Cooperation. The agents need to cooperate with each other, i.e., they need to know the global objective function \(d\), and have to be trustworthy in their exchanged messages.

Termination. After convergence, no agent will change its selected element any more. Hence, termination of the heuristic can be determined by observing inactivity of all participating agents. From the point of view of the global observer, this is the case when no messages have been sent for a duration \(t_{msg,max}\) by any agent (thus eliminating the uncertainty introduced by arbitrary message delays).

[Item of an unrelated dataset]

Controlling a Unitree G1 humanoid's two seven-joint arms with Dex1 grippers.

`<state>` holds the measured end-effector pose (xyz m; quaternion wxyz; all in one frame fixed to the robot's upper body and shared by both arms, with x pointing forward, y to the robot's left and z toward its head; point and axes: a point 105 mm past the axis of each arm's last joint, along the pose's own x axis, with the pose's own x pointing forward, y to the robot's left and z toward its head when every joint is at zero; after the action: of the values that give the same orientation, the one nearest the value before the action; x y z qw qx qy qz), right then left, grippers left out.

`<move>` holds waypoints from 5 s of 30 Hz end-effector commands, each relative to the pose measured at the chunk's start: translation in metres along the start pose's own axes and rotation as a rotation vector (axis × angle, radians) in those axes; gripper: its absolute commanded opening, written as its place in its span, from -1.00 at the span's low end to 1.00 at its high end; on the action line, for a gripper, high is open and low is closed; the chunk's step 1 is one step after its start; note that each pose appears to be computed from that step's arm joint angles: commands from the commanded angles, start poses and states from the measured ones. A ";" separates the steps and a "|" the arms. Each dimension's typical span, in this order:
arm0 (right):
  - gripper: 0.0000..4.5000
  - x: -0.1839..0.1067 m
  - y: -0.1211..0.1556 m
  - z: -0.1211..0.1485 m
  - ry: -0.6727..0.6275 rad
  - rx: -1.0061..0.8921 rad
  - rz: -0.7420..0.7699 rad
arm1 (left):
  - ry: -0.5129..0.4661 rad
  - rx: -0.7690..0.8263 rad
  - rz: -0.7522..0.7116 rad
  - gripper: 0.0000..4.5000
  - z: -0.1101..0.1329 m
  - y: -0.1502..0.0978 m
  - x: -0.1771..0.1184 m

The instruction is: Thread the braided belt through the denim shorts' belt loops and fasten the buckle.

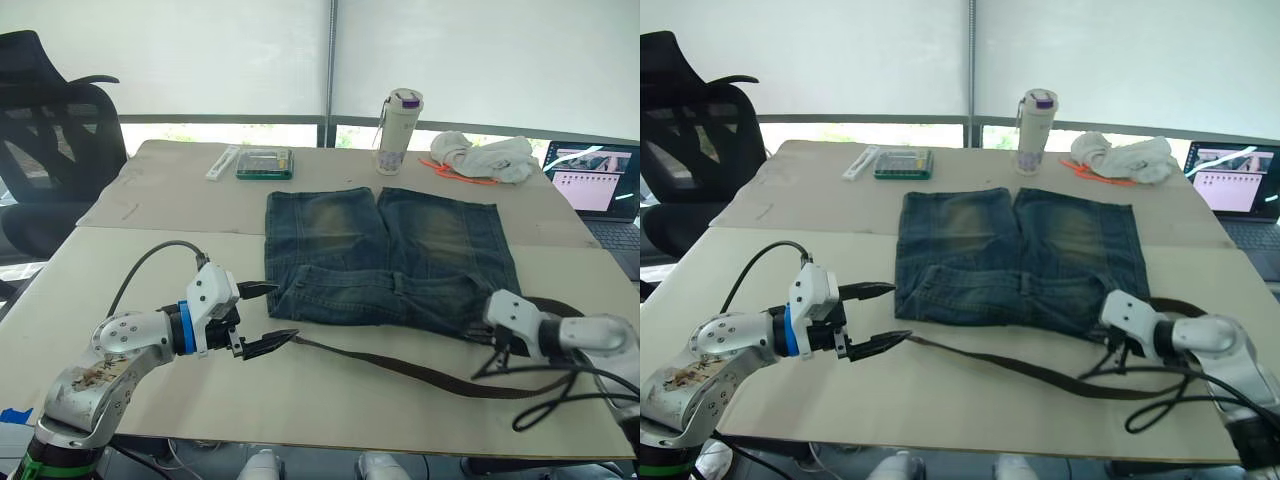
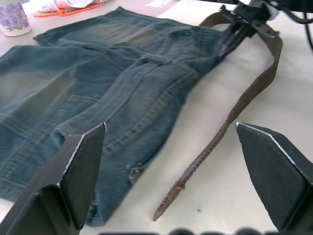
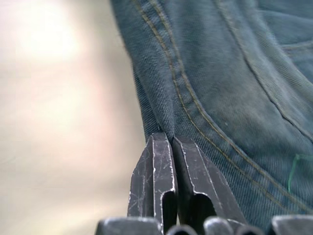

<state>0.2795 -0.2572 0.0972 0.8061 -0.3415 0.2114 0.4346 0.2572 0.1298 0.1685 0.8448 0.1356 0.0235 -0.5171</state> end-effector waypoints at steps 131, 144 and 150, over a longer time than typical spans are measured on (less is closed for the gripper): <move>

Completeness. Due to the lack of global knowledge, the algorithm is not complete; it cannot be guaranteed that the optimum is found.

4 Evaluation

We implemented COHDA in a discrete-event simulation system that simulates a communication network using integer-valued message delay time steps. Each simulation step represents one simulated time step. The evaluation example corresponds to an application from the domain of decentralized energy management. In the electric grid, the supply and demand of energy has to be balanced at every point in time. In the context of operations research, this problem has been formulated as the electrical generation unit commitment problem (UC, see [5] for a comprehensive survey). In our evaluation, we do not only consider generators, but include flexible loads as well, which is known as demand side management (DSM). We mapped this problem to MC-COP by replacing the single-valued integer variables in (1) by \(q\)-dimensional vectors and allowed negative values, thus being able to model a time series of electrical load (with \(k\) discrete time steps, \(k = 1 \dots q\)), which should be approximated by the sum of the agent’s individual load curves; see [2] for a more detailed formalization. The considered problem instances were generated using fixed parameters \(m = 30\) (number of element classes), \(100\) different elements in every class with \(q = 96\) dimensions each, and strongly correlated weight values \(w_{ij}\), which have been identified as hard instances for SSP-like problems [3, 6, 7]. Five different target time series \(c_h\) were generated as described in [1], thus \(1 \le h \le 5\). Each of these five configurations was simulated \(100\) times with a set of \(100\) seeds for the random number generator, so that within each configuration the same \(100\) seeds were used for the \(100\) simulation runs. The communication network was modelled after the small world paradigm [8] with a rewiring propability \(\varPhi = 2.0\) and message delays uniformly distributed in \([1, \; 10]\). The output of the objective function was normalized to \([0,\,1]\) using an optimal-to-worst-interval according to [9].

Table 1 COHDA evaluation results: final objective value \(d\), number of messages per agent per time step \(msg\), number of time steps until termination \(t\) for different targets \(c_h\)

Summarized in Table 1 are the means and standard deviations of the final objective value \(d\), the number of messages sent per agent per time step (\(msg\)), and the number of time steps \(t\) until termination for each of the five configurations.

5 Conclusion

The evaluation results show that COHDA is able to find near-optimal solutions within a range of \(0.0031 \pm 0.0106\) (mean over all configurations) of the theoretical optimal value \(d_{opt}=0\) for the given multiple-choice combinatorial optimization problem. While the run-times vary rather large (\(443.434 \pm 212.493\) simulated time steps), the exchanged messages remain very constant at \(0.5436 \pm 0.0238\) messages per agent per time step on average over all simulation runs. We will publish a more thorough evaluation in a subsequent paper. There, the approach will be compared to related work, and a multi-objective variant of COHDA will be presented.

Future work will mainly focus on adaptivity. In this context, we will extend MC-COP with a dynamic objective function, and we will incorporate the ability to handle non-constant agent populations as well as adaptive communication networks into COHDA. An interesting research topic resulting from these extensions is the stability of the heuristic against destructive/harmful agents.